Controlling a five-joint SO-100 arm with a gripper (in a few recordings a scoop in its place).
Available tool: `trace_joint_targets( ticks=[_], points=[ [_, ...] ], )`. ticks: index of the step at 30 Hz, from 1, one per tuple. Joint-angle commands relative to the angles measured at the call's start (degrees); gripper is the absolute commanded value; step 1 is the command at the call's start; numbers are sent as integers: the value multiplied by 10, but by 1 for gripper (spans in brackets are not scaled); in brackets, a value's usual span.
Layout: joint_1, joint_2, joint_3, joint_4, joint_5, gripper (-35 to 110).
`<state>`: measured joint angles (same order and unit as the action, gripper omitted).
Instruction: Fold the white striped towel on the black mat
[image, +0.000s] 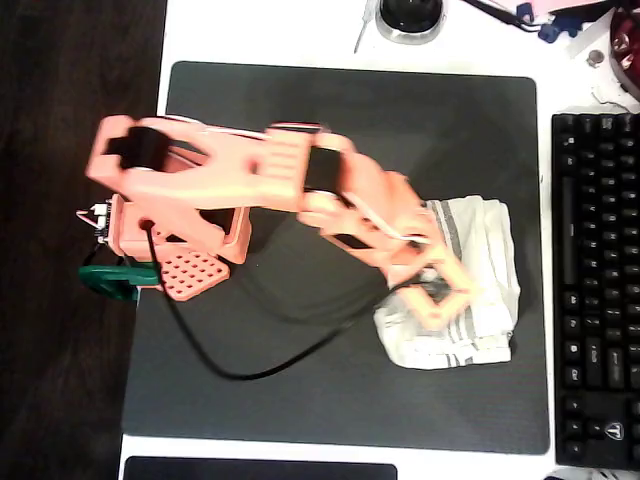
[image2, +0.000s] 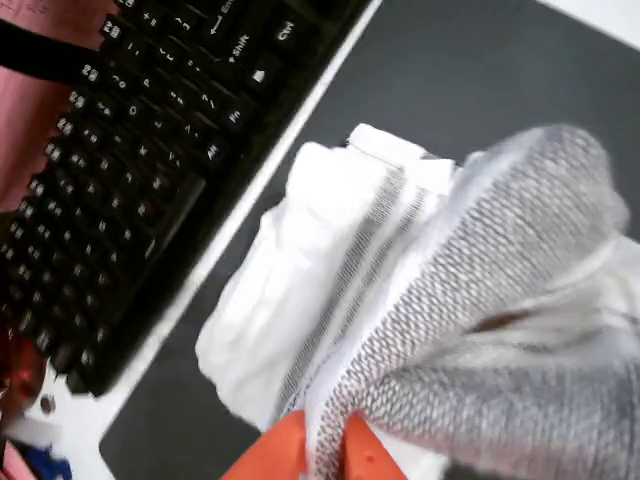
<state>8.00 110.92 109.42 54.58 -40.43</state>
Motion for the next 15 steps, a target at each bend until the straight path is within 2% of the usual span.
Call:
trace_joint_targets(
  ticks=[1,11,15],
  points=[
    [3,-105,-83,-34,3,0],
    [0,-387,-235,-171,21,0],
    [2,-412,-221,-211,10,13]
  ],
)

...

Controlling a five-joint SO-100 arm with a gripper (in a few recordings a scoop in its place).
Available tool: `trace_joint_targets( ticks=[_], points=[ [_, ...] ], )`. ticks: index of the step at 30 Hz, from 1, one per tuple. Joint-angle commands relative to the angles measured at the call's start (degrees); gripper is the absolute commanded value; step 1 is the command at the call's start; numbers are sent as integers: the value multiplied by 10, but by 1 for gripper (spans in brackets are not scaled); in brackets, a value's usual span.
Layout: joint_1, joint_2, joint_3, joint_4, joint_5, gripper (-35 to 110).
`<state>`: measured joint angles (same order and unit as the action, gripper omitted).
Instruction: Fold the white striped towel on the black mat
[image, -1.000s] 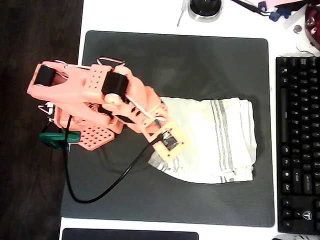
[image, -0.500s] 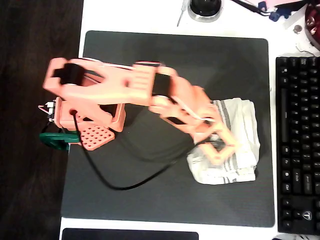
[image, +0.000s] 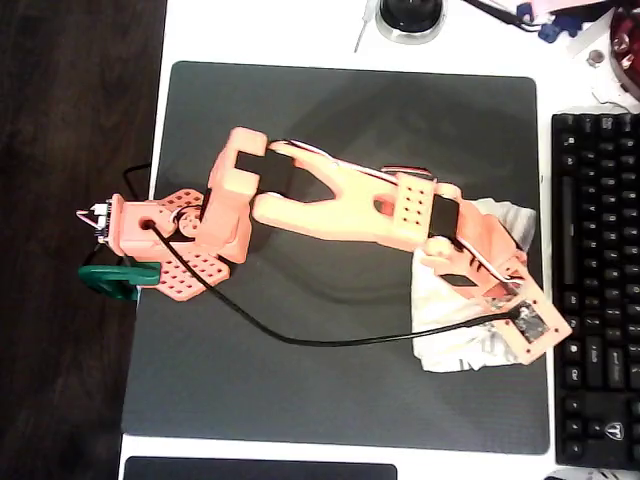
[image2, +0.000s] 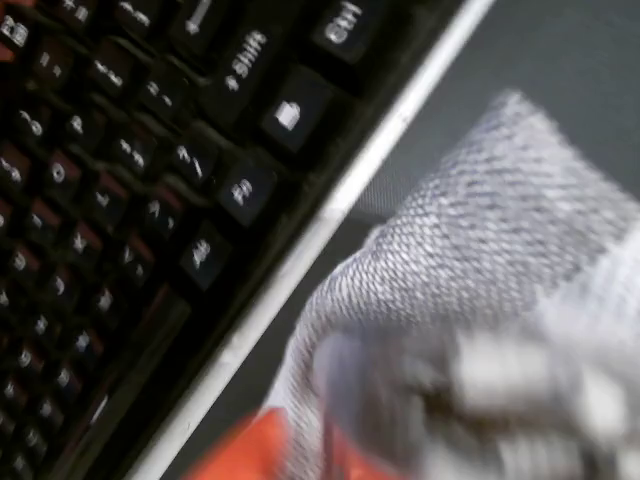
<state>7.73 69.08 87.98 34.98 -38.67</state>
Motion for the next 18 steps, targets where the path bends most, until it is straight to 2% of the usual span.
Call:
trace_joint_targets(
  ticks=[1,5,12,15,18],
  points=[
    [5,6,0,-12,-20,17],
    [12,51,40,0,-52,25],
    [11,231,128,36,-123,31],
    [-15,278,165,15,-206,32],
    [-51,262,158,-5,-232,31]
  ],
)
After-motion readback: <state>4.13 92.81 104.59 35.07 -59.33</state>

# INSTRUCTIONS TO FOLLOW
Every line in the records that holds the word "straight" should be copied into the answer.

# FINISHED EXERCISE
Motion for the next 15 steps, a target at each bend until the straight path is within 2% of the usual span.
Motion for the next 18 steps, targets where the path bends most, until it is straight to 2% of the usual span.

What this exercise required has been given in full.